WORK INSTRUCTION: The answer should be each line of the records that contains the word "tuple"; please copy them all.

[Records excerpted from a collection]
-=-=-=-=-
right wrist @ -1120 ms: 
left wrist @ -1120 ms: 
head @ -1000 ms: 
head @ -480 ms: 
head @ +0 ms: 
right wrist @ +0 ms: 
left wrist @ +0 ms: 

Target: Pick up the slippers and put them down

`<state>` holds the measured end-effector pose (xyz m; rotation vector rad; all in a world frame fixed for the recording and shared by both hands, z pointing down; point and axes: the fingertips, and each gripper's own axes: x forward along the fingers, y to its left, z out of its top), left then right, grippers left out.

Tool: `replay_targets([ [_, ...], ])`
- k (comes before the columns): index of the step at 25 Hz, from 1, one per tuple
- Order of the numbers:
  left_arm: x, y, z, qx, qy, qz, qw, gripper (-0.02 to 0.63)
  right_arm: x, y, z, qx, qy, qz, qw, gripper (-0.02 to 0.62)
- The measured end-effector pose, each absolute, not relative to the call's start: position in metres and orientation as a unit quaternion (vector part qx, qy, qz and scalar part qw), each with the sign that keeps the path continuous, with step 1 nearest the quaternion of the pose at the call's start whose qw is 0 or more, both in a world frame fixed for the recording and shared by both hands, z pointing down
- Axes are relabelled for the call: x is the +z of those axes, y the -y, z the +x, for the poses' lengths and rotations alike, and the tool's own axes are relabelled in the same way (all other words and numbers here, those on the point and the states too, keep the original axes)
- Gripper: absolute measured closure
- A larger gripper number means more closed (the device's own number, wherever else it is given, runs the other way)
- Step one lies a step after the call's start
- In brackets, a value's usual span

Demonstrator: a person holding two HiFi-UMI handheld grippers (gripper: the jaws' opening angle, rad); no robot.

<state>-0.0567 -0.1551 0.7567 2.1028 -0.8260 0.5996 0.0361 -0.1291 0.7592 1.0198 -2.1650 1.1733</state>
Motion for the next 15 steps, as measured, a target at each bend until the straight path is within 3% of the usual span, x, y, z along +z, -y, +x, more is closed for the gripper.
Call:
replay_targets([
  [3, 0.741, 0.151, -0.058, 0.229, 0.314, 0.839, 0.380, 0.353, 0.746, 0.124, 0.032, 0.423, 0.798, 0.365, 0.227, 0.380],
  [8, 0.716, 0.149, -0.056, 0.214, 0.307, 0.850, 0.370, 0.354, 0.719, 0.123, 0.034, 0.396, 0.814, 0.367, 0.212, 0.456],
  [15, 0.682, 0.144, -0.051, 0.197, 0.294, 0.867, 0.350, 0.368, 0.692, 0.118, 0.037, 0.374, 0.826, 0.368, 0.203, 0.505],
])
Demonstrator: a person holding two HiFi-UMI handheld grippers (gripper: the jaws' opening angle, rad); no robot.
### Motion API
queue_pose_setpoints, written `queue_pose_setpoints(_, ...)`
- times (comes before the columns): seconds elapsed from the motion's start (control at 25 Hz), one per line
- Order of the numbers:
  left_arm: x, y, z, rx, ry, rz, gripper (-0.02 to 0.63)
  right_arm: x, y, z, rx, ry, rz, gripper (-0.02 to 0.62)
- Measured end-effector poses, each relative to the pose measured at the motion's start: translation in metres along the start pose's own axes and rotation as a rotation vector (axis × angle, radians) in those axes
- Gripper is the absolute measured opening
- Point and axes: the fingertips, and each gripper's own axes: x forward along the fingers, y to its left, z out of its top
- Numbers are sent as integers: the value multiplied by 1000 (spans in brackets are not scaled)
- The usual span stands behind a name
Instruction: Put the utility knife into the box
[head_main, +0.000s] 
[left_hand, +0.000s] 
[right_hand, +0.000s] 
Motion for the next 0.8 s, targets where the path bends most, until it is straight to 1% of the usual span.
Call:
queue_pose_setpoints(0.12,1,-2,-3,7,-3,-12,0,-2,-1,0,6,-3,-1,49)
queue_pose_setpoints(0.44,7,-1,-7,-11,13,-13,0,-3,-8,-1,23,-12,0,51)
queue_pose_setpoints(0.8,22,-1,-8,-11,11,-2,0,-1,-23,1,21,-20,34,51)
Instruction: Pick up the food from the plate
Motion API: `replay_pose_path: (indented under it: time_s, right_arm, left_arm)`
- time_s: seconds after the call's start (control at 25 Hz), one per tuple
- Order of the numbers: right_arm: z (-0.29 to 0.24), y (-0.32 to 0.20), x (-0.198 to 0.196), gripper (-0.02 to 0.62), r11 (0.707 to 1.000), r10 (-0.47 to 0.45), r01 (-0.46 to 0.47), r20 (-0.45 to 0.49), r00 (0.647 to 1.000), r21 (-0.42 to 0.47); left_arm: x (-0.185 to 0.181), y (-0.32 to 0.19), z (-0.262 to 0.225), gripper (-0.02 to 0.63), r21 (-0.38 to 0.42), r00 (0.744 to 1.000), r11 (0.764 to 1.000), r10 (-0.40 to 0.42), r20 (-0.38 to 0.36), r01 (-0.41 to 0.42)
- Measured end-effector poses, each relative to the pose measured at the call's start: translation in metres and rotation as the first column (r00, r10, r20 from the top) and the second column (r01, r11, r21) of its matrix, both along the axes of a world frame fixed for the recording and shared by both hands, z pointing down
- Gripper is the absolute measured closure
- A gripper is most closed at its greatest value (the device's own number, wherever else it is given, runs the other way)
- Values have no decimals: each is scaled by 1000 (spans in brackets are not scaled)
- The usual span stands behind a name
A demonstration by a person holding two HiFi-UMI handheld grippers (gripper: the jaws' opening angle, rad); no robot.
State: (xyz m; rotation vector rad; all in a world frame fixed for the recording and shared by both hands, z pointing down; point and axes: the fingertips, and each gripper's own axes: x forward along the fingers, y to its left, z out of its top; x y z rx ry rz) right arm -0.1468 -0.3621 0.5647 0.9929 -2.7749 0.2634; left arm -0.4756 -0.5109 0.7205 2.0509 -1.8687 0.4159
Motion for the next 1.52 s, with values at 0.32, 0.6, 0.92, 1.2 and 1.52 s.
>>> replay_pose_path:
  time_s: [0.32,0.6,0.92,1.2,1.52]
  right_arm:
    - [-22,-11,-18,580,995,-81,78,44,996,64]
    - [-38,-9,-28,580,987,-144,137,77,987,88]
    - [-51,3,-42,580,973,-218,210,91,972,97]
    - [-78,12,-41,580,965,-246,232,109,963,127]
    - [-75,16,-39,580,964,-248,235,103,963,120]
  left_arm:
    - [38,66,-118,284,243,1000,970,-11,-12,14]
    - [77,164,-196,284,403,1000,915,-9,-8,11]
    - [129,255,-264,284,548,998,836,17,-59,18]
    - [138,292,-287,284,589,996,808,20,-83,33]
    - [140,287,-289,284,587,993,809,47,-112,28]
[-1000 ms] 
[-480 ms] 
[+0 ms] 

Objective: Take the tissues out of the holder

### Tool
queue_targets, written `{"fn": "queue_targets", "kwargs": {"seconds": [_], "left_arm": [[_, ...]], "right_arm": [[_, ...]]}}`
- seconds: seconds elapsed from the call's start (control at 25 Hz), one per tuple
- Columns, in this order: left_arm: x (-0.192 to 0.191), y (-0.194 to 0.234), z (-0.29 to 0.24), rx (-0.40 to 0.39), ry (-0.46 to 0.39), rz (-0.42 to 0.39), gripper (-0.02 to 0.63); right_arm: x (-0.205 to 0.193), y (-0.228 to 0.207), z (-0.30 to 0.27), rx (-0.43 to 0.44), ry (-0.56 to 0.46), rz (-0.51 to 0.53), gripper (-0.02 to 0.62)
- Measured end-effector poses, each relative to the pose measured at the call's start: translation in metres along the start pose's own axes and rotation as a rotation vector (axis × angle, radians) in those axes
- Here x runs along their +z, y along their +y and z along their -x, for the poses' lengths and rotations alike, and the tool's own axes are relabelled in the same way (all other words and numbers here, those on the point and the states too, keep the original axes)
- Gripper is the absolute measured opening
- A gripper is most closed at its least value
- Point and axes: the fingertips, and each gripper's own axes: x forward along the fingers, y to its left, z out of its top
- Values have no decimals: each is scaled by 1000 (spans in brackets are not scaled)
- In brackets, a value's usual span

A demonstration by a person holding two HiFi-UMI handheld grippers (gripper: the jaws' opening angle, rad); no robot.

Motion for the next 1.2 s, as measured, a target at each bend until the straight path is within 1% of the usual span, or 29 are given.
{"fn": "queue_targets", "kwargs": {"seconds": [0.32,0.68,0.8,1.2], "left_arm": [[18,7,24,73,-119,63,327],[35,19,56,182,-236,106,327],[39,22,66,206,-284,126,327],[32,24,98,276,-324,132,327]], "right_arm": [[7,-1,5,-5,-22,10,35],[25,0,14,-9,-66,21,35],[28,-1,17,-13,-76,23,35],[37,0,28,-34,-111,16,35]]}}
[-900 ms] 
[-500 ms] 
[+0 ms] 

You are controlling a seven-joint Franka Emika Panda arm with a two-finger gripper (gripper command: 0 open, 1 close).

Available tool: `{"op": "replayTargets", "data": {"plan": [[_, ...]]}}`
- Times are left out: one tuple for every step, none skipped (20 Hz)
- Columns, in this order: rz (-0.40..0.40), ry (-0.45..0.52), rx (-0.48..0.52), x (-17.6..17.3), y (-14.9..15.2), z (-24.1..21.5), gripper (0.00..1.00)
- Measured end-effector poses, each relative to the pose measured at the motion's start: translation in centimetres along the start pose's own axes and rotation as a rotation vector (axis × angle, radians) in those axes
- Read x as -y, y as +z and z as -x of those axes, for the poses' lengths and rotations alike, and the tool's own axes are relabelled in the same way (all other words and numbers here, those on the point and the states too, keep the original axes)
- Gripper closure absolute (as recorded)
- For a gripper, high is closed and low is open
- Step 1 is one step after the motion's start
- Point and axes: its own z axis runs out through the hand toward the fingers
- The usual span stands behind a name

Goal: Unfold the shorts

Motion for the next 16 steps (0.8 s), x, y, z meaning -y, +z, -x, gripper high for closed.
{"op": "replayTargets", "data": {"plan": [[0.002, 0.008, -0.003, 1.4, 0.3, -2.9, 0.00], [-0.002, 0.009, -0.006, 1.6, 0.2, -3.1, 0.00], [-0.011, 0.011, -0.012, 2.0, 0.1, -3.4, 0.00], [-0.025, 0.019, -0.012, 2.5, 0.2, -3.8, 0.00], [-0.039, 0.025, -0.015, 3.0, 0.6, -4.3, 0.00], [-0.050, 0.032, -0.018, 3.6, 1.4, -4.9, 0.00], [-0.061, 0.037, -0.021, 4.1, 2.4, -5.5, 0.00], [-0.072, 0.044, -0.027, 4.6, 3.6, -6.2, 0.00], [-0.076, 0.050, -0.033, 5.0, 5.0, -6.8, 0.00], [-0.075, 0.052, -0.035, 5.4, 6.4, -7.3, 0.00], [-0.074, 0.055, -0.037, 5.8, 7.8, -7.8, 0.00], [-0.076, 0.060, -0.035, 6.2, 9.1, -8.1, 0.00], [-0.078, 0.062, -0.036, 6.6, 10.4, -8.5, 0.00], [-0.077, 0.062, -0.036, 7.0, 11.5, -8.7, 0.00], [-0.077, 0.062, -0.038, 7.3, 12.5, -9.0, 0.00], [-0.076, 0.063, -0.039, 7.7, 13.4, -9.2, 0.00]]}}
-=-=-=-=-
EXERCISE SOLUTION:
- k (comes before the columns): index of the step at 25 Hz, from 1, one per tuple
- time_s: seconds after the call's start (control at 25 Hz), one per tuple
- seconds: seconds elapsed from the call's start (control at 25 Hz), one per tuple
- Times are left out: one tuple for every step, none skipped (20 Hz)

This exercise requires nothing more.